How to detect if you've been soft-blocked while scraping
If you're checking only the status code to tell whether a scrape worked, you're probably letting blocks slip through as successes. A site that does not want your traffic often does not return a 403. It returns a 200 with a Cloudflare interstitial, a Datadome "Please enable JS" page, or a near-empty shell where the article used to be, and your pipeline stores that garbage as a good result. By the time you notice, you have a few thousand rows of "Just a moment..." in your database.
The fix is to treat detection as three signals read together rather than one status code: the HTTP status, the size of the response body against what a real page should weigh, and a scan for the content fingerprints that challenge pages leave behind. A response only counts as a soft block when those signals line up, which is what keeps a genuinely short page from tripping the check. It runs in about 70 lines of Node.js with no dependencies beyond the built-in fetch.
Key terms
- Soft block. A response that returns content (often with a 200 status) but withholds the data you asked for, usually a challenge page, a JavaScript wall, or a stripped stub.
- Challenge page. The interstitial an anti-bot service serves instead of the real page, such as Cloudflare's "Just a moment..." or Datadome's verification screen, identifiable by stable marker strings in the HTML.
- Content fingerprint. A short, distinctive string that reliably appears in a known block page (a vendor's challenge title, a script src, a ray-id label) and rarely appears in legitimate content.
- Server header. The
Serverandcf-mitigatedresponse headers, which name the fronting service and, on Cloudflare, flag an active challenge before you even read the body.
Here is what the script does:
- Fetch the URL with
fetchand read both the response headers and the full body text. - Score the status code, treating 401, 403, 429, and 503 as block-leaning and 200 as inconclusive on its own.
- Compare the body length against a floor, since a challenge page is usually far smaller than the article you expected.
- Scan the body and headers for known challenge fingerprints from a lookup table of vendor markers.
- Combine the three signals into a single verdict and the reasons behind it, so a caller can log, retry, or escalate.
The complete script
// detect-soft-block.mjs
/* Known challenge-page fingerprints, keyed by the anti-bot vendor that emits them.

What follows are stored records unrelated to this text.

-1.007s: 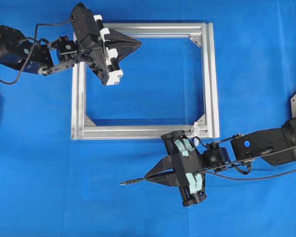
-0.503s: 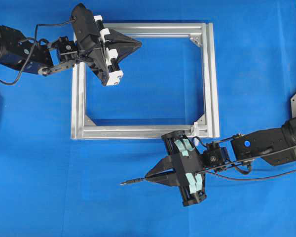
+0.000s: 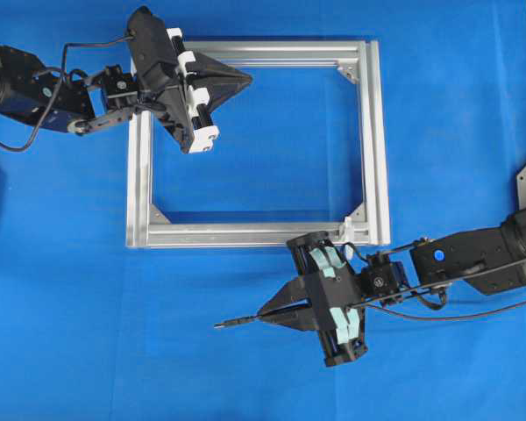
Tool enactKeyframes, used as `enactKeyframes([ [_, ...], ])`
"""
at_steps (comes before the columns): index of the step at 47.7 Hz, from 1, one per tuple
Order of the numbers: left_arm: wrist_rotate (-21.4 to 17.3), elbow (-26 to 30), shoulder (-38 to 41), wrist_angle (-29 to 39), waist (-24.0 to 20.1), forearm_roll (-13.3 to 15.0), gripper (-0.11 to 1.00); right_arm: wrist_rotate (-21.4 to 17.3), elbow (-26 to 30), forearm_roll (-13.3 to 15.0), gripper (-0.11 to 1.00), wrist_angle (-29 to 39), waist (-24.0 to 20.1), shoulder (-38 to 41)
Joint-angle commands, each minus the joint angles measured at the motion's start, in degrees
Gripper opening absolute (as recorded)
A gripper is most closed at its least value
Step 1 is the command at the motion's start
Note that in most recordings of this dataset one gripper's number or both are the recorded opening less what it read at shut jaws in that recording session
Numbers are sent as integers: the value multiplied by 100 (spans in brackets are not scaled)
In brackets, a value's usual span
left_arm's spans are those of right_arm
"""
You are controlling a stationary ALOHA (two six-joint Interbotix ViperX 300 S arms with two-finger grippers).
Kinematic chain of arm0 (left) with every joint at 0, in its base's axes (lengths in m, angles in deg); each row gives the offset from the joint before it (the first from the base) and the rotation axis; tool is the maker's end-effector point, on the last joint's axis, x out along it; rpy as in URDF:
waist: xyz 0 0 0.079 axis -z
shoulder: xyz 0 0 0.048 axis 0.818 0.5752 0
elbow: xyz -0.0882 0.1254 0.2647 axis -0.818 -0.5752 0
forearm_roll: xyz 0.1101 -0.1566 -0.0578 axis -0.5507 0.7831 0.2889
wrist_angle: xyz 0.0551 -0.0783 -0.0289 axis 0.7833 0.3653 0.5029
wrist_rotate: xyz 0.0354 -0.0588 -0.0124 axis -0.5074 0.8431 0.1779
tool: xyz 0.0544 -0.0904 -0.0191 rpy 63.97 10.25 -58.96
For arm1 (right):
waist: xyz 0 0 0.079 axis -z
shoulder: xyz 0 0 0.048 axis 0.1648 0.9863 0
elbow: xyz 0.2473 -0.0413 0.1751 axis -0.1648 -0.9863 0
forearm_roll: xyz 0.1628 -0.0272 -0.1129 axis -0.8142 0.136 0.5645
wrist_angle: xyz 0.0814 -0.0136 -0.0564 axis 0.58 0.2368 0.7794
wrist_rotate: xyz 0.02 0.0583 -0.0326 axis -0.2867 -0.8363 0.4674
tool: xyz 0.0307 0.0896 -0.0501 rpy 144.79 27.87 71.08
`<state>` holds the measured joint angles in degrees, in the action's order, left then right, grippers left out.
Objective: Insert the wire through the string loop located on the right side.
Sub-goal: 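Lift the USB cable with the right gripper and turn it toward the frame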
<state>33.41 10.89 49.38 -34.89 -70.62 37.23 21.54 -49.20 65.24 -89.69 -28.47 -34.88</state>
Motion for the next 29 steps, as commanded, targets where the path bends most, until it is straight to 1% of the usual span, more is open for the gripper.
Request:
enactKeyframes([
  [1,9,97,-167,-26,18,-9,0,0,44,9,-4,-26,-18,-185],
  [18,18,97,-158,-26,18,-9,0,0,-9,9,-4,-18,-62,-220],
  [23,18,105,-158,-26,35,-9,0,-18,-237,0,-4,-26,-70,-343],
  [29,18,105,-167,-26,70,-9,0,-53,-729,-35,-4,-44,-97,-694],
])
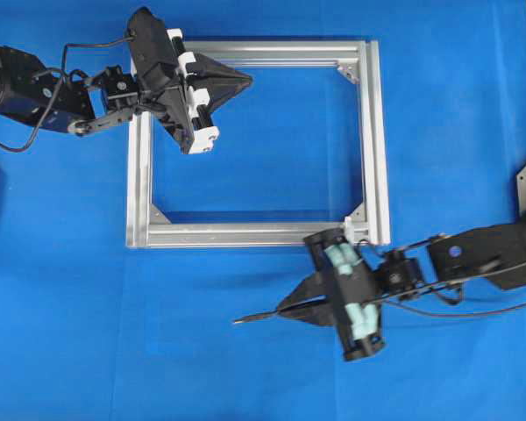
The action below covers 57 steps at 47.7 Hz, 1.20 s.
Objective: Insert the wire through the string loop located on the right side.
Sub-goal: 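Lift the USB cable with the right gripper and turn it toward the frame, then move the right gripper left, aiming the plug at the white zip-tie loop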
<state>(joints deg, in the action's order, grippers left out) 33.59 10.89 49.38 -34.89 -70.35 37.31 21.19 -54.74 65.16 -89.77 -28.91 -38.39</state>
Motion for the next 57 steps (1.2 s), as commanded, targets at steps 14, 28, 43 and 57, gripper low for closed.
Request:
enactKeyframes([
  [14,0,88,-246,-26,62,-18,0,-35,-1547,-211,-4,-9,-141,-1503],
  [28,0,70,-299,-18,79,-18,0,-26,-2812,-229,-4,589,-141,-3164],
  [43,0,97,-316,-18,97,-18,0,-26,-3243,-229,-4,879,-79,-3973],
  [57,0,79,-325,-18,105,-18,0,-18,-3190,-229,-4,562,721,-3533],
])
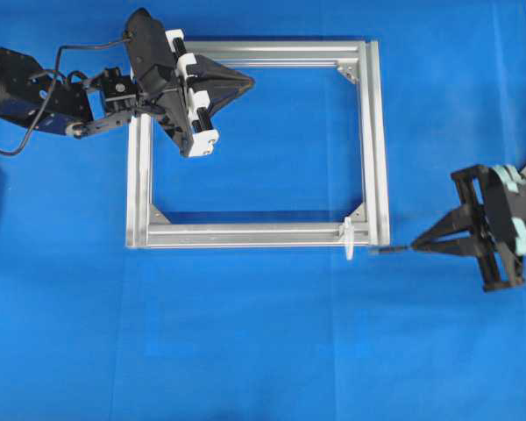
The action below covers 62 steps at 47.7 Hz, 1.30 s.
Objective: Insert the wire through the string loop located on the right side.
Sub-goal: 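Move the right gripper left, aiming the plug at the white zip-tie loop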
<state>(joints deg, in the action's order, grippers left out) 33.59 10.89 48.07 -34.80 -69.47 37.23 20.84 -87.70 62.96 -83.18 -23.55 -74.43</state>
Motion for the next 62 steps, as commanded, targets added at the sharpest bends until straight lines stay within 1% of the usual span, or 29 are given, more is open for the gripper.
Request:
enactKeyframes([
  [1,0,79,-193,-26,18,-9,0,18,105,-9,-4,-105,229,97],
  [5,0,70,-193,-26,26,-9,0,18,132,-9,-4,-149,325,176],
  [62,0,97,-202,-26,105,-9,0,18,141,-9,-4,-193,325,202],
])
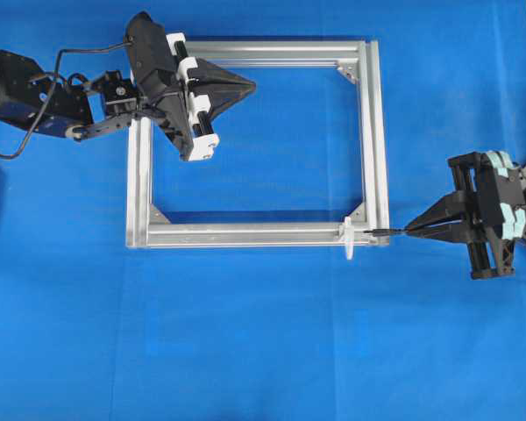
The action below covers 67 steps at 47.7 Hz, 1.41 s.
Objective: Insert the wire through the string loop located on the right side.
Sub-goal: 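Move the right gripper left, aiming the plug at the white zip-tie loop, then push the plug leftward through the zip-tie loop with the right gripper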
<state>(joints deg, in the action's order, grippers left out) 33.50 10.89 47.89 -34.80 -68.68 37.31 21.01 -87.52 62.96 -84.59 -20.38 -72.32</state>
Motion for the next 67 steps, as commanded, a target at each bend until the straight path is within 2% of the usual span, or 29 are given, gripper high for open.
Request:
enactKeyframes([
  [1,9,97,-176,-26,26,-18,0,0,123,-9,-4,-53,9,-9],
  [50,9,88,-185,-26,53,-18,0,0,167,-9,-4,-193,9,-9],
  [67,9,79,-185,-26,53,-18,0,0,536,-9,-4,-439,9,703],
])
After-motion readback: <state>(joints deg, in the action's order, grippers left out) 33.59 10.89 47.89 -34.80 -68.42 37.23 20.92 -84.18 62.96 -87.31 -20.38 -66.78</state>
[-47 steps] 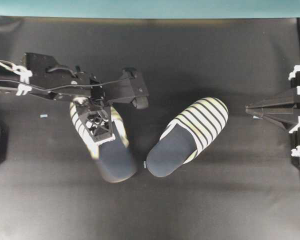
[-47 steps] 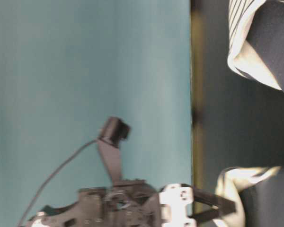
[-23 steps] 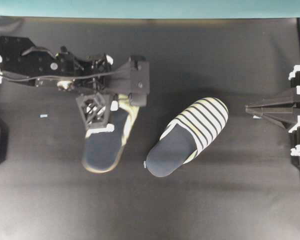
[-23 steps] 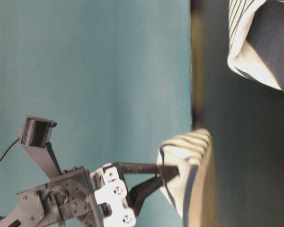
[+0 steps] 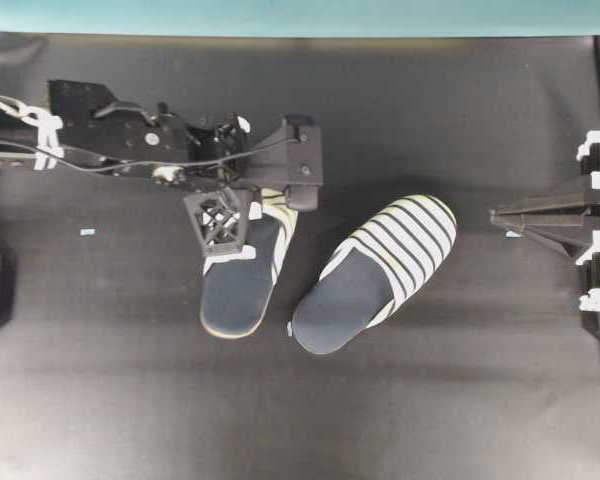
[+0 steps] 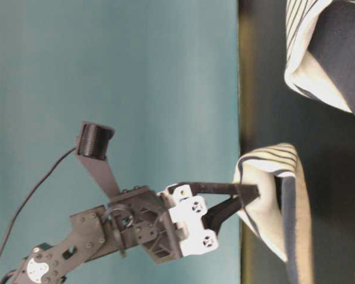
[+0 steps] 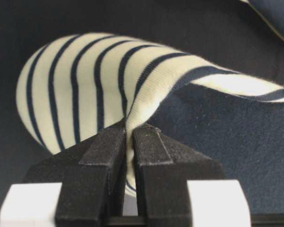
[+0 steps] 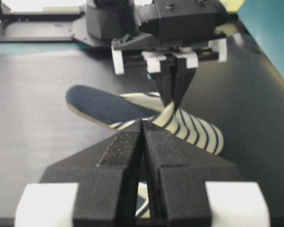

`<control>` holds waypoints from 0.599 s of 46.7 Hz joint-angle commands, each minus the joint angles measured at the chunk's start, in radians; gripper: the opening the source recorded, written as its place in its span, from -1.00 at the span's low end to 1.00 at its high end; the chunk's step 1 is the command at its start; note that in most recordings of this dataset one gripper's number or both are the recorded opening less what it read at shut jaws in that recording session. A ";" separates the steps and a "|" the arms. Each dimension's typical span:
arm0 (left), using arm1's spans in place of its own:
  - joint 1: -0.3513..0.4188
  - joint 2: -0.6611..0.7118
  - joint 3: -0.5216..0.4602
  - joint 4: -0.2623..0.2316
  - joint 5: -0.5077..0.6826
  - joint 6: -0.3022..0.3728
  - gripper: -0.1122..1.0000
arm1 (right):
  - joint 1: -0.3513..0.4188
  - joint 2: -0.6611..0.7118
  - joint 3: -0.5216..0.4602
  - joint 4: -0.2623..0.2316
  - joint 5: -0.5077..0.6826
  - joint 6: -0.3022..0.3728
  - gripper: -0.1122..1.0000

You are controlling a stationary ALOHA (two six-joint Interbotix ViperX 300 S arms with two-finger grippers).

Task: Arrange the slippers with the left arm.
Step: 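Rotate the held left slipper so its toe points straight down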

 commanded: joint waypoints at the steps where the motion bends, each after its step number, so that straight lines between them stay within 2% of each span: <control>1: -0.003 0.006 -0.012 0.003 -0.025 -0.017 -0.77 | -0.006 0.005 -0.005 0.002 -0.005 0.008 -0.80; 14: 0.000 0.044 -0.008 0.002 -0.017 -0.112 -0.78 | -0.006 -0.002 0.002 0.002 -0.005 0.008 -0.80; 28: 0.009 0.057 -0.009 0.002 -0.011 -0.160 -0.78 | -0.006 -0.009 0.008 0.002 -0.003 0.008 -0.80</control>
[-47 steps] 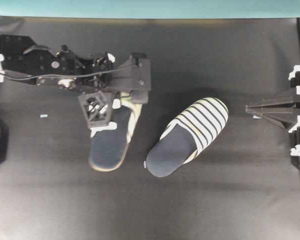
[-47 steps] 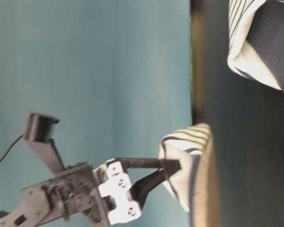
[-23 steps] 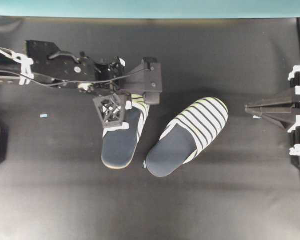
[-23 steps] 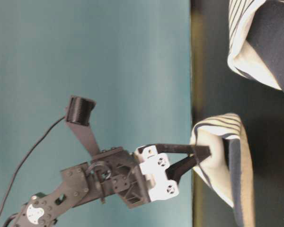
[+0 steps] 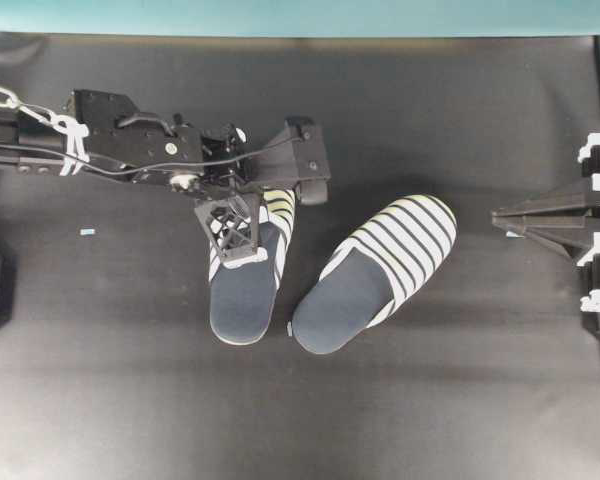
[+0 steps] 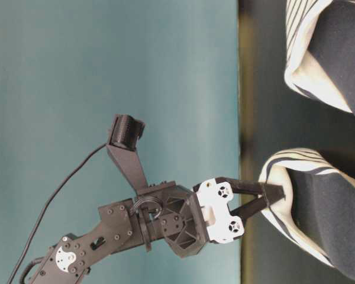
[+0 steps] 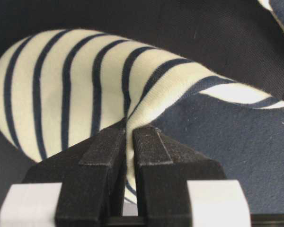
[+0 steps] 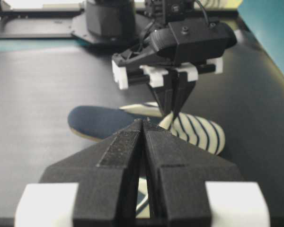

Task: Arrange the slippers with the left arm.
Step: 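Rotate the held left slipper so its toe points straight down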

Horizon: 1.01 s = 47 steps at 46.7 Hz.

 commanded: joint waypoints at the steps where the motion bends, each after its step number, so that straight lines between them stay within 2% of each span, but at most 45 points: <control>1: 0.006 -0.003 -0.011 0.002 -0.005 -0.015 -0.78 | -0.006 0.003 -0.005 0.002 -0.005 0.008 -0.80; 27: 0.003 -0.002 -0.002 -0.008 -0.023 -0.035 -0.77 | -0.006 0.003 -0.003 0.002 -0.003 0.009 -0.80; 31: 0.003 -0.002 -0.002 -0.008 -0.032 -0.040 -0.70 | -0.006 0.003 -0.005 0.002 -0.003 0.011 -0.80; 35: 0.003 -0.002 -0.002 -0.006 -0.034 -0.044 -0.47 | -0.006 0.003 -0.003 0.002 -0.003 0.011 -0.80; 45: -0.005 -0.006 0.017 -0.008 -0.025 -0.025 0.64 | -0.006 0.003 0.002 0.009 0.005 0.011 -0.80; 47: -0.008 -0.008 0.017 -0.008 -0.018 -0.018 0.76 | -0.006 0.003 0.003 0.011 0.005 0.011 -0.80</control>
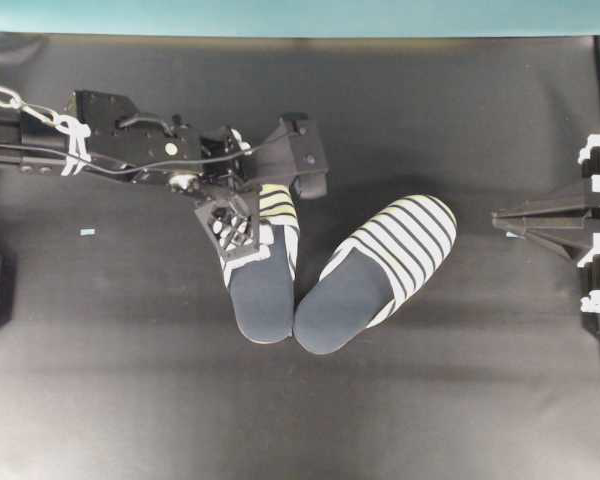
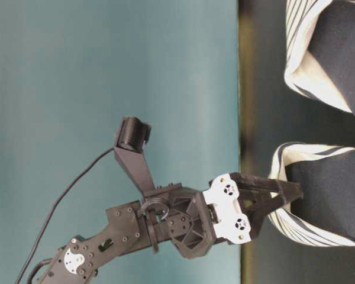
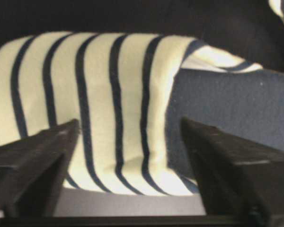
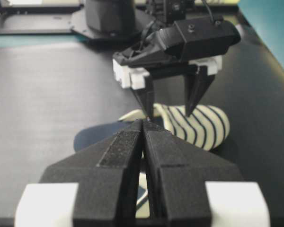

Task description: Arrange the slippers with the left arm.

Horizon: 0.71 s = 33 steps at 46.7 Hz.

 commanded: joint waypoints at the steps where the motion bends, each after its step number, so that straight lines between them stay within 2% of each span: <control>1: -0.009 -0.012 -0.003 -0.002 0.009 0.012 0.80 | -0.006 0.005 -0.006 0.006 -0.002 0.008 -0.80; 5: -0.020 -0.025 -0.008 0.000 0.020 0.051 0.83 | -0.006 0.005 -0.006 0.006 -0.002 0.008 -0.80; 9: -0.037 -0.037 -0.018 -0.002 0.011 0.118 0.81 | -0.006 0.005 -0.006 0.006 -0.002 0.008 -0.80; 16: -0.100 -0.048 -0.069 -0.002 -0.061 0.305 0.81 | -0.006 0.005 -0.006 0.006 -0.006 0.008 -0.80; 22: -0.147 -0.038 -0.120 0.000 -0.189 0.495 0.81 | -0.006 0.005 -0.006 0.006 -0.005 0.006 -0.80; 28: -0.158 -0.006 -0.164 -0.002 -0.307 0.658 0.81 | -0.006 0.005 -0.006 0.006 -0.006 0.008 -0.80; 33: -0.155 0.043 -0.193 -0.002 -0.373 0.746 0.81 | -0.006 0.005 -0.006 0.006 -0.006 0.008 -0.80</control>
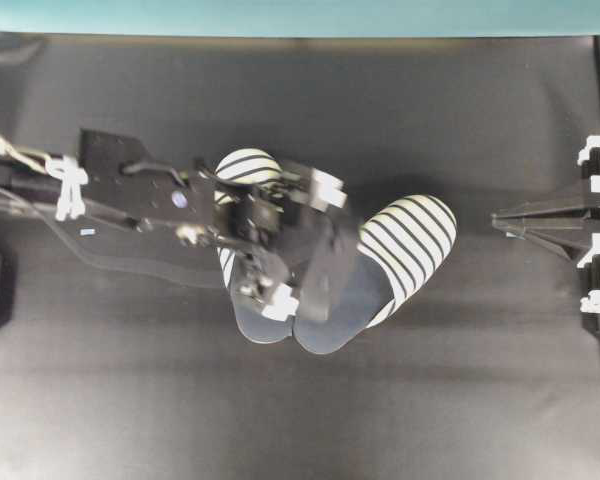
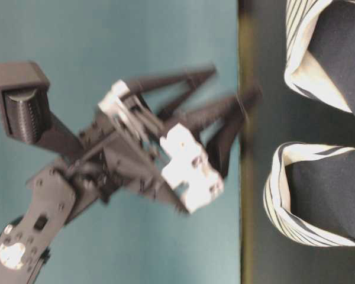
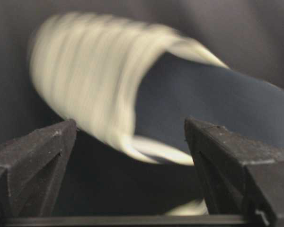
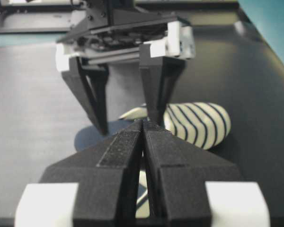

Each marker is a string that appears in the block page's HTML or headers and
is unlikely to appear in legitimate article content. Extend per target site. */
const CHALLENGE_FINGERPRINTS = {
cloudflare: ['cf-chl-', 'Just a moment...', 'Checking your browser before accessing', '/cdn-cgi/challenge-platform/'],
datadome: ['datadome', 'dd_cookie', 'geo.captcha-delivery.com'],
perimeterx: ['_px', 'Access to this page has been denied', 'px-captcha'],
imperva: ['Incapsula incident', '_Incapsula_Resource', 'Request unsuccessful'],
akamai: ['ak_bmsc', 'Access Denied', 'Reference '],
generic: ['Attention Required', 'Enable JavaScript and cookies to continue', 'unusual traffic from your computer']
}
/* Status codes that lean toward a block on their own. 200 is deliberately absent:
a soft block hides behind 200, so a 200 is inconclusive until the body is read. */
const BLOCK_STATUS = new Set([401, 403, 429, 503])
/* Below this many bytes, a page that should carry an article is suspiciously thin.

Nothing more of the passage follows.